Exhibiting the Collection 

Under the guidance of Dr Qin Cao a special exhibition focused on highlights of the collection opens on 16 May 2026. Everyday Elegance: Daily Lives of Women in Late Qing China is the public debut of Mrs Huang's collection.  It showcases more than 80 objects from the Collection, with additional highlights drawn from the Oriental Museum's permanent Chinese collections.  The exhibition explores the daily lives of women in Late Qing China through the colloquial 'necessities of life': dress, food, home and movement.  The exhibition is free to visit at the Oriental Museum. 

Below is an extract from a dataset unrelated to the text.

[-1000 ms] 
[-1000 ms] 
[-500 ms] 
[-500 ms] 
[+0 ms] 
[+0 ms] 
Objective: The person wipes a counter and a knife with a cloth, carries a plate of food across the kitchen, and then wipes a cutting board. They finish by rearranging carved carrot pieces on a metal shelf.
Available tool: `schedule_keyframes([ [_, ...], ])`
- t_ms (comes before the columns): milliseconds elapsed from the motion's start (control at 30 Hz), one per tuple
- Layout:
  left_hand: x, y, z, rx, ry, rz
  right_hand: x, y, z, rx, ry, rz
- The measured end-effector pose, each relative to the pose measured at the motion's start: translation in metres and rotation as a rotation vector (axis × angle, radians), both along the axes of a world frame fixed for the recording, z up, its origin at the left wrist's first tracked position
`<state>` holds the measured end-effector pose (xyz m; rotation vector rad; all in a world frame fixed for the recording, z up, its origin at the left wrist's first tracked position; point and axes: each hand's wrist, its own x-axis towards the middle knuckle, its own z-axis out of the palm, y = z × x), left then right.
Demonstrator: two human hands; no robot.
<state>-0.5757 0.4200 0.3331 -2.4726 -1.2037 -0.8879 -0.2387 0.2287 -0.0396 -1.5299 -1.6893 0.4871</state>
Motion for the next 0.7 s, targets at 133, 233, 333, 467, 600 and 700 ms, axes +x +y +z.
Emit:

Dr Huang's generous financial support to the Oriental Museum is not just focused on his wife's collection.  This project includes the complete refurbishment of the museum's temporary exhibition gallery and the final phase of upgrades to our permanent China Gallery, including the installation of new state-of-the-art display cases in both galleries. These refurbishments were undertaken between late 2025 and early 2026, improving environmental conditions and security for our objects, while expanding the possibilities of the number and types of objects we can display. In recognition of the importance of Dr Huang's gift, our special exhibition gallery will be renamed the Huang Kam Chak Yee Gallery on 15 May 2026 in Mrs Huang’s honour.   

 

Upcoming plans for the Collection 

Further research and full colour photography of the Collection will continue to open it up to anyone interested in the material culture pertaining to women and children’s lives in Late Qing and early Republican China; men’s fashion in the same period; culinary history in China; women’s fashion in Hong Kong in the 1980s–1990s.  

Two online exhibitions around the Collection will be launched in autumn 2026. A full bilingual publication of the collection will be launched in 2027, and a permanent display focused on the lives of Chinese women will be created within our Malcolm MacDonald Gallery of Chinese Art and Archaeology.